**Requirement**
Work through the data line by line, gathering every line that has the word "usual".

START Data for review

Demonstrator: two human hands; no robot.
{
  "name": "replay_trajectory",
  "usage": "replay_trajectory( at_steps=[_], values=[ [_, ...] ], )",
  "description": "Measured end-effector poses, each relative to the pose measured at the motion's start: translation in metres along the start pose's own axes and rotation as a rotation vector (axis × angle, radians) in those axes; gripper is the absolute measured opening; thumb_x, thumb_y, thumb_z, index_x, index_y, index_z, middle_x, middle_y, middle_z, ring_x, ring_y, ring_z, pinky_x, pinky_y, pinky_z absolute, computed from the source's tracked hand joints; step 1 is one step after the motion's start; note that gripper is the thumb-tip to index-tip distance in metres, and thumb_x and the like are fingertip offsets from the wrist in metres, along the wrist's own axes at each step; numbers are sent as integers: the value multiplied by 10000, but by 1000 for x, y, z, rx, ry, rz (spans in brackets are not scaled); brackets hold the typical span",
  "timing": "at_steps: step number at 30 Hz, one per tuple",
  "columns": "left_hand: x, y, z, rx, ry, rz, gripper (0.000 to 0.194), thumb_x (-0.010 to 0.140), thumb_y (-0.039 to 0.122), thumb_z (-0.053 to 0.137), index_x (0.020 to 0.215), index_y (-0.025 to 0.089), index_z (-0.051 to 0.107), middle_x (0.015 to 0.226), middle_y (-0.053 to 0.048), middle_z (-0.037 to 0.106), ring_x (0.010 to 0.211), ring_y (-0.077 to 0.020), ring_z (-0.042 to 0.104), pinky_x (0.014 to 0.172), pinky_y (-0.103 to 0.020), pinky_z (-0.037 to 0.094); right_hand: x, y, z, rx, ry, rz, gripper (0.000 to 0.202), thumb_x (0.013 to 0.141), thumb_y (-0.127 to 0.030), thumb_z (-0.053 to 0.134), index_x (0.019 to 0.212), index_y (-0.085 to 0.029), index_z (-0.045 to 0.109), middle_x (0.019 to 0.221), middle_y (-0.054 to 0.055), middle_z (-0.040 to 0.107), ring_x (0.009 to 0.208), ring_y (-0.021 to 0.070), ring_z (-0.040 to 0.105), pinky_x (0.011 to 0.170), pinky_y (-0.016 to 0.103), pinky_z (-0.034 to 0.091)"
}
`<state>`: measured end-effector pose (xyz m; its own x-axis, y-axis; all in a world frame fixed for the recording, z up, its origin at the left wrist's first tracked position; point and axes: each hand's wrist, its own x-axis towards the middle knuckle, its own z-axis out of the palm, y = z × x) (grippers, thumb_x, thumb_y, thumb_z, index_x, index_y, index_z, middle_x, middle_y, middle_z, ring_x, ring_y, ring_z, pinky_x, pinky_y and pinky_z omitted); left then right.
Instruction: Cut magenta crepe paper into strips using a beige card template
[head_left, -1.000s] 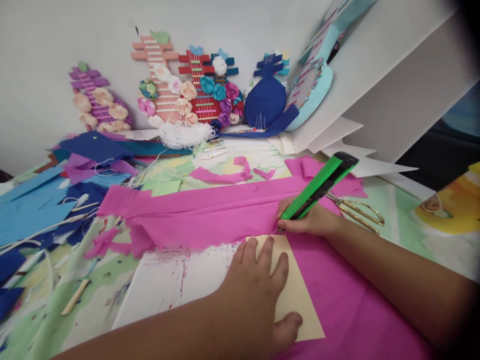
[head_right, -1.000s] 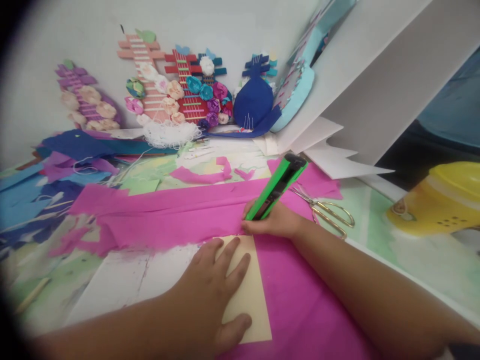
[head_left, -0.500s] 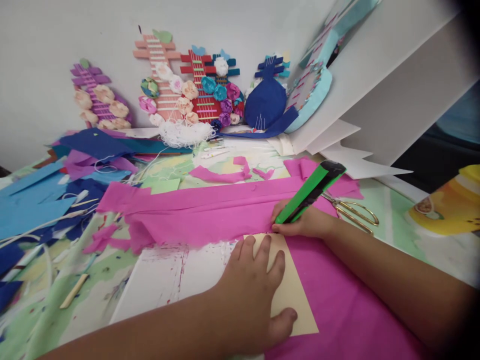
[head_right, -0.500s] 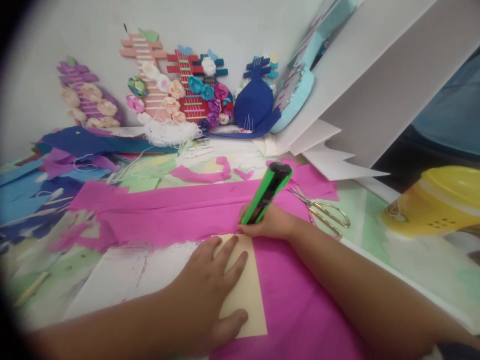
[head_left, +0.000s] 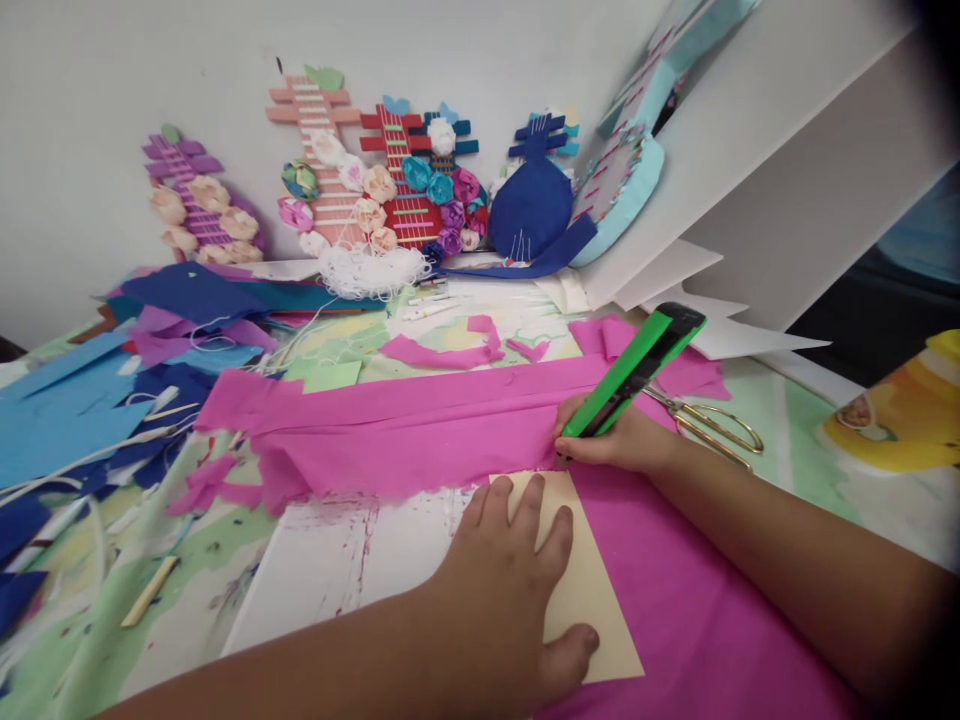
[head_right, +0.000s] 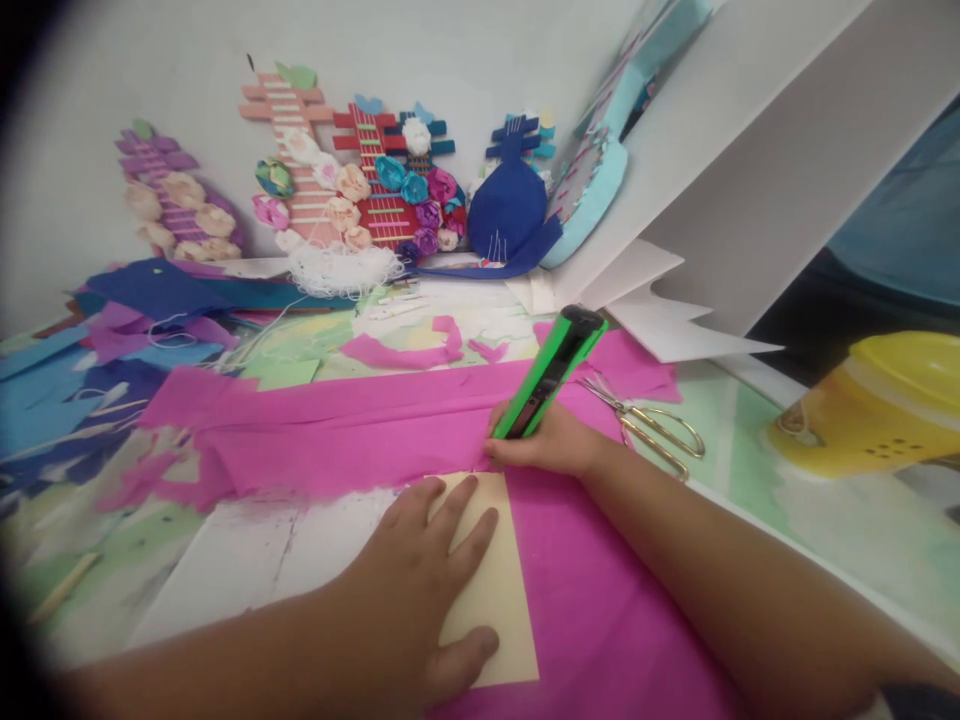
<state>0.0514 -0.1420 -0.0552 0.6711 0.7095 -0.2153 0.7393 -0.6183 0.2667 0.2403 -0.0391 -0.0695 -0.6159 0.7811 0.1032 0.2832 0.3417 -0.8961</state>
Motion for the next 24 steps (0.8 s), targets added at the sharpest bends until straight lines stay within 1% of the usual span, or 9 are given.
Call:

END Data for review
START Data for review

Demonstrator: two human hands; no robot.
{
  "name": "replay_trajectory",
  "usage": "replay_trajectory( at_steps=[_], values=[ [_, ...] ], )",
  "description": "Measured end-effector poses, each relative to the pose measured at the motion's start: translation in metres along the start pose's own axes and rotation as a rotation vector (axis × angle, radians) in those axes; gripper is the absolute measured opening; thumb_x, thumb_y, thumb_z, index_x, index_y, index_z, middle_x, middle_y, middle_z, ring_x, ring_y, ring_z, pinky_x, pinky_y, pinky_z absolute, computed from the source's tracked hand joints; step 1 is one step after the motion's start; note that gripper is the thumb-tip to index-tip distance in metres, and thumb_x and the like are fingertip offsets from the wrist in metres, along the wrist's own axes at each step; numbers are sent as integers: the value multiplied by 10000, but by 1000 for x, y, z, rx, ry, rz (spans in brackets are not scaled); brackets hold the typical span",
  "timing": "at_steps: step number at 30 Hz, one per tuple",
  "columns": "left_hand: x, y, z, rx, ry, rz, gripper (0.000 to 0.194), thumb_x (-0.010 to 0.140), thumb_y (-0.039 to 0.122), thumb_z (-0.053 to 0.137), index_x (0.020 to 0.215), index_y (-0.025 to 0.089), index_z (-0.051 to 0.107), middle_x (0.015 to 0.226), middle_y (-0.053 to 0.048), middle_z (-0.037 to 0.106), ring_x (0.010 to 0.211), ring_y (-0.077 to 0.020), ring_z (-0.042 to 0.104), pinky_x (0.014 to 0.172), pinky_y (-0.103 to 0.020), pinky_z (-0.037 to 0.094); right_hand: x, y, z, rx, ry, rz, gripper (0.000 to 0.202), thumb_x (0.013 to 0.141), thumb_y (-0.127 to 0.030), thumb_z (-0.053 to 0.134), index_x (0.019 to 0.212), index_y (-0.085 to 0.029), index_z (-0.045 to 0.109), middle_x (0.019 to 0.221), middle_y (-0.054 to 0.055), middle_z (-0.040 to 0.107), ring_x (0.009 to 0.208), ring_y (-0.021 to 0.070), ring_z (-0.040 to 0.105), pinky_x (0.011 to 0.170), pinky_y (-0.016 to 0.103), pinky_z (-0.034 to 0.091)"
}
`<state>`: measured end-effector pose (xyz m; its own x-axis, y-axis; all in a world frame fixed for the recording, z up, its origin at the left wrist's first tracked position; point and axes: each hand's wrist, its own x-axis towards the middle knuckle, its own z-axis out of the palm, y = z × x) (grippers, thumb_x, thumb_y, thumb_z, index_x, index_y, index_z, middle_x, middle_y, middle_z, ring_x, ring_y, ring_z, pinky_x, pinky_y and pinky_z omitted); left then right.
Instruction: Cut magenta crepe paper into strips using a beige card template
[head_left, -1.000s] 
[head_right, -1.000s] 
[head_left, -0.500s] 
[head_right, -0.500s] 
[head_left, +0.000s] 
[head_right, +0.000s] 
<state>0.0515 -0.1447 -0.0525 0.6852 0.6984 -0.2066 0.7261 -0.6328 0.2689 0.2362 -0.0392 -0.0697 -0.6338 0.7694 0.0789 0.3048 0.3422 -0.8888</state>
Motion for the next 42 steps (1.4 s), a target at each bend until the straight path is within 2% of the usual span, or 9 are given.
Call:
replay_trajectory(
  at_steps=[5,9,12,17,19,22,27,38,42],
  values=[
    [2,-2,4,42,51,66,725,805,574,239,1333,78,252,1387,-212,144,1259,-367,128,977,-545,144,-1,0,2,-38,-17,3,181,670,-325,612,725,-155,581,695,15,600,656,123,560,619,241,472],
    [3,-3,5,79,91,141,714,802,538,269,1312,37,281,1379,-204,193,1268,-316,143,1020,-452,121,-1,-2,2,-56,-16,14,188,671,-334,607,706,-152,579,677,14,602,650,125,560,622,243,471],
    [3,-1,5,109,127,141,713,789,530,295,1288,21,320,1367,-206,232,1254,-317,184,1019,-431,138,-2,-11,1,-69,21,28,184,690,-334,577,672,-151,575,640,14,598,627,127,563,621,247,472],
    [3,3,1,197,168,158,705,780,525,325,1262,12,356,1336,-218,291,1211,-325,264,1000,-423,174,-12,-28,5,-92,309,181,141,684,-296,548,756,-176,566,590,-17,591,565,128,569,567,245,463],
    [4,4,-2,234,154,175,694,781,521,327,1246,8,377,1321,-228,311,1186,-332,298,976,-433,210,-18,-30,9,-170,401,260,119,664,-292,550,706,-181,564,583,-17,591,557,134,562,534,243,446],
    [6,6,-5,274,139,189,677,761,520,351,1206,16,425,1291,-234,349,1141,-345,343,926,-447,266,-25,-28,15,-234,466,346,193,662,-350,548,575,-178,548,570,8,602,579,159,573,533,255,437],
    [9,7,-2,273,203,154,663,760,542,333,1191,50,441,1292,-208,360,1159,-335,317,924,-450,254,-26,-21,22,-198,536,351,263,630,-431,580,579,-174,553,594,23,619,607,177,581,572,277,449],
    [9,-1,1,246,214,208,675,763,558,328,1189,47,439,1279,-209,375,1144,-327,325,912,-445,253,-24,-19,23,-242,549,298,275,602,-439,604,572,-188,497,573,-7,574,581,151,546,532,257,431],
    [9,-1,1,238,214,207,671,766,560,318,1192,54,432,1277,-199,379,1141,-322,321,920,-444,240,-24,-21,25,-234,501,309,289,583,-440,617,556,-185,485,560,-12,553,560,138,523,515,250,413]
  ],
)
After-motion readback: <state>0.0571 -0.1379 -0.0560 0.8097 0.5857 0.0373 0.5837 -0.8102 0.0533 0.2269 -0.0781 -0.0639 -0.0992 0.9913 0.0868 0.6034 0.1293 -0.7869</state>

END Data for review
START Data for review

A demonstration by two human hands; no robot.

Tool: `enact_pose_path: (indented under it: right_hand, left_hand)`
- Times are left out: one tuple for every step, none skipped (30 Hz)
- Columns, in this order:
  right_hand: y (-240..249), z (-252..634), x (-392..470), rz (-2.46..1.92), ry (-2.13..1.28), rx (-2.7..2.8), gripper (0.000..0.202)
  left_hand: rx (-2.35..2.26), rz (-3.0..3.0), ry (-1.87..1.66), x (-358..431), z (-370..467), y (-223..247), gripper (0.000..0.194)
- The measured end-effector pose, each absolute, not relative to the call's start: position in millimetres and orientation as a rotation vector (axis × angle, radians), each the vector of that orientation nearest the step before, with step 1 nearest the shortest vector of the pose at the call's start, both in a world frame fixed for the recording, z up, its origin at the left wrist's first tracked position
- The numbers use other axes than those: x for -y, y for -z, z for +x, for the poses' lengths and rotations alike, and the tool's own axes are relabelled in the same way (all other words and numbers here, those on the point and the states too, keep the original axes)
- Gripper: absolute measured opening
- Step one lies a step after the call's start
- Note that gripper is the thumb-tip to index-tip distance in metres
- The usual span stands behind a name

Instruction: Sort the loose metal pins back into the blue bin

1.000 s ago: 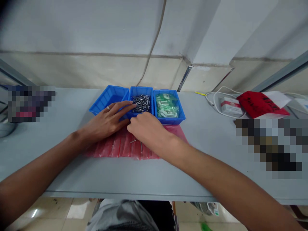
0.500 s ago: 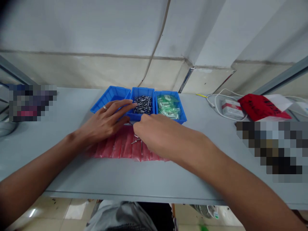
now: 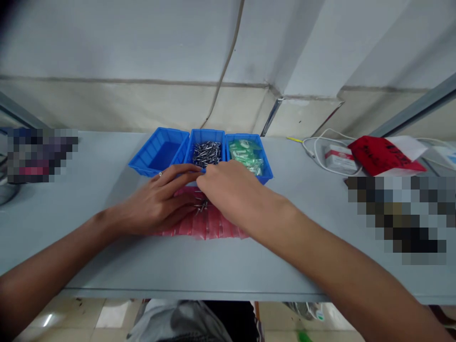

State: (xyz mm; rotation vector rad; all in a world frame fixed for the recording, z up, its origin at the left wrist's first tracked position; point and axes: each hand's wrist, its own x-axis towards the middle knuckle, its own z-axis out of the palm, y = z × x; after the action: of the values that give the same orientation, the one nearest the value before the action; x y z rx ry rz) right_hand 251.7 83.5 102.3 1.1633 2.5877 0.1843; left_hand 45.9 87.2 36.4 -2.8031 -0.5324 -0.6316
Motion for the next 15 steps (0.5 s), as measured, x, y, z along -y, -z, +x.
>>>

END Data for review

**Solution to this task**
Motion for the next 24 steps (0.8 s), targets added at the sharpest bends until straight lines stay within 1% of the usual span, or 9 are given.
Motion for the next 42 steps (1.4 s), a target at each bend until the straight path is within 2% of the usual span, or 9 are given.
- The usual span stands behind a name

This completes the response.